Comparison of Experimental Results of Different Advanced Detection Algorithms.
| Model | P% | R% | mAP% | F1% | Model Size/MB | Parameters/M | GFLOPs | FPS |
|---|
| Faster RCNN | 55.1 | 92.4 | 89.8 | 69.0 | 108.2 | 136.7 | 369.7 | 30.0 |
| SSD | 92.1 | 88.2 | 93.5 | 90.0 | 90.6 | 23.6 | 174.8 | 91.0 |
| RT-DETR-L | 92.8 | 90.5 | 94.5 | 91.6 | 59.1 | 28.4 | 100.6 | 48.0 |
| YOLOv3 | 94.6 | 85.1 | 93.8 | 89.6 | 207.8 | 103.6 | 282.2 | 49.0 |
| YOLOv5s | 94.7 | 91.8 | 94.4 | 93.2 | 18.6 | 9.1 | 23.8 | 103.0 |
| YOLOv5m | 93.4 | 91.0 | 95.4 | 92.2 | 50.5 | 25.1 | 64.2 | 80.0 |
| YOLOv8s | 93.1 | 91.5 | 95.1 | 92.3 | 22.6 | 11.1 | 28.4 | 96.0 |
| YOLOv8s-spd-eca-ad [25] | 94.3 | 90.3 | 95.4 | 92.3 | 21.2 | 10.3 | 52.1 | 76.0 |
| YOLOv8-YP [29] | 93.5 | 89.4 | 93.9 | 91.4 | 10.9 | 5.3 | 12.7 | 88.0 |
| YOLOv8m | 93.2 | 91.0 | 95.5 | 92.1 | 52.1 | 25.8 | 78.7 | 80.0 |
| YOLOv9s [32] | 92.8 | 90.4 | 94.9 | 91.58 | 14.6 | 7.1 | 26.7 | 71 |
| YOLOv10m [33] | 92.2 | 89.1 | 93.6 | 90.6 | 33.5 | 15.3 | 58.9 | 83.0 |
| YOLOv10s [34] | 90.0 | 89.1 | 93.7 | 89.5 | 16.6 | 7.2 | 24.1 | 104.0 |
| YOLOv11n | 94.6 | 90.4 | 94.8 | 92.5 | 5.2 | 2.5 | 6.3 | 86 |
| YOLOv11s [35] | 95.3 | 91.9 | 95.4 | 93.6 | 18.3 | 9.4 | 21.3 | 72 |
| LSFE-YOLO | 96.6 | 91.5 | 96.4 | 94.0 | 4.1 | 1.9 | 4.5 | 116.0 |
3.6. Detection Effect Display
To provide a more intuitive demonstration of the detection effect of the improved algorithm presented, four randomly selected images with oil stains are compared. As
Figure 10 illustrates, we present the detection outcomes of LSFE-YOLO and the other comparative models.

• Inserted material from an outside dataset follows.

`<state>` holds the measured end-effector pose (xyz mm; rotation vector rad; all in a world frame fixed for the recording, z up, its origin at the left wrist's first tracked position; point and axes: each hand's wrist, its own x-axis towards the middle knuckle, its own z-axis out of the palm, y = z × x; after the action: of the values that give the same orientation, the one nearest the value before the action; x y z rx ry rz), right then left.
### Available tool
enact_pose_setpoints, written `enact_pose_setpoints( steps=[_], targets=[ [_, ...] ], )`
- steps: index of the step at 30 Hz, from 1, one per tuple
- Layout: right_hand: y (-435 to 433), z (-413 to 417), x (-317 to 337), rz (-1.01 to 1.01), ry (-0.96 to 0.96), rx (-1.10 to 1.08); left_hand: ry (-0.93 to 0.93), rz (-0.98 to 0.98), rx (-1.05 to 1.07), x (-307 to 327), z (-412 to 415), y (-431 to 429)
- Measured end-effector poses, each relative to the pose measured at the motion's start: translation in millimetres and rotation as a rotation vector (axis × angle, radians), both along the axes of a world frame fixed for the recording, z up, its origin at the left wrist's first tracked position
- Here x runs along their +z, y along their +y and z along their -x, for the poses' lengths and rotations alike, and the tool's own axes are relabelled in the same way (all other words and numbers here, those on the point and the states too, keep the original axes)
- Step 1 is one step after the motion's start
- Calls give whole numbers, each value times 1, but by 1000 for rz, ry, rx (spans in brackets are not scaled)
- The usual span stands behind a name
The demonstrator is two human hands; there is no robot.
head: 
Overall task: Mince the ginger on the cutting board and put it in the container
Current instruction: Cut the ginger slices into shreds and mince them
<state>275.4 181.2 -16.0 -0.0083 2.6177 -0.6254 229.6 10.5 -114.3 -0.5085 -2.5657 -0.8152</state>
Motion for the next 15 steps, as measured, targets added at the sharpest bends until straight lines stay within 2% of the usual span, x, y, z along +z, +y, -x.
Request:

The efficacy of oil stain detection varies among different models. Notably, only YOLOv5s, YOLOv8s-spd-eca-ad, and the LSFE-YOLO model that we propose can detect oil stains in all four images without false positives. However, the proposed model exhibits superior detection accuracy and faster detection speed. Among the other comparison models, the Faster-RCNN model only detects two oil stains, and the SSD model detects three oil stains but also exhibits false positives. The remaining network models, RT-DETR-L, YOLOv8s, YOLOv8m, and YOLOv10s, identified four oil slicks. However, the detection results indicate that the efficacy of oil slick detection in scenes with elevated background noise is suboptimal, and we observed a prevalence of false positives. In conclusion, the LSFE-YOLO model we have presented exhibits enhanced detection precision while maintaining a commendable detection speed, facilitating more efficient marine oil spill detection in complex aquatic environments.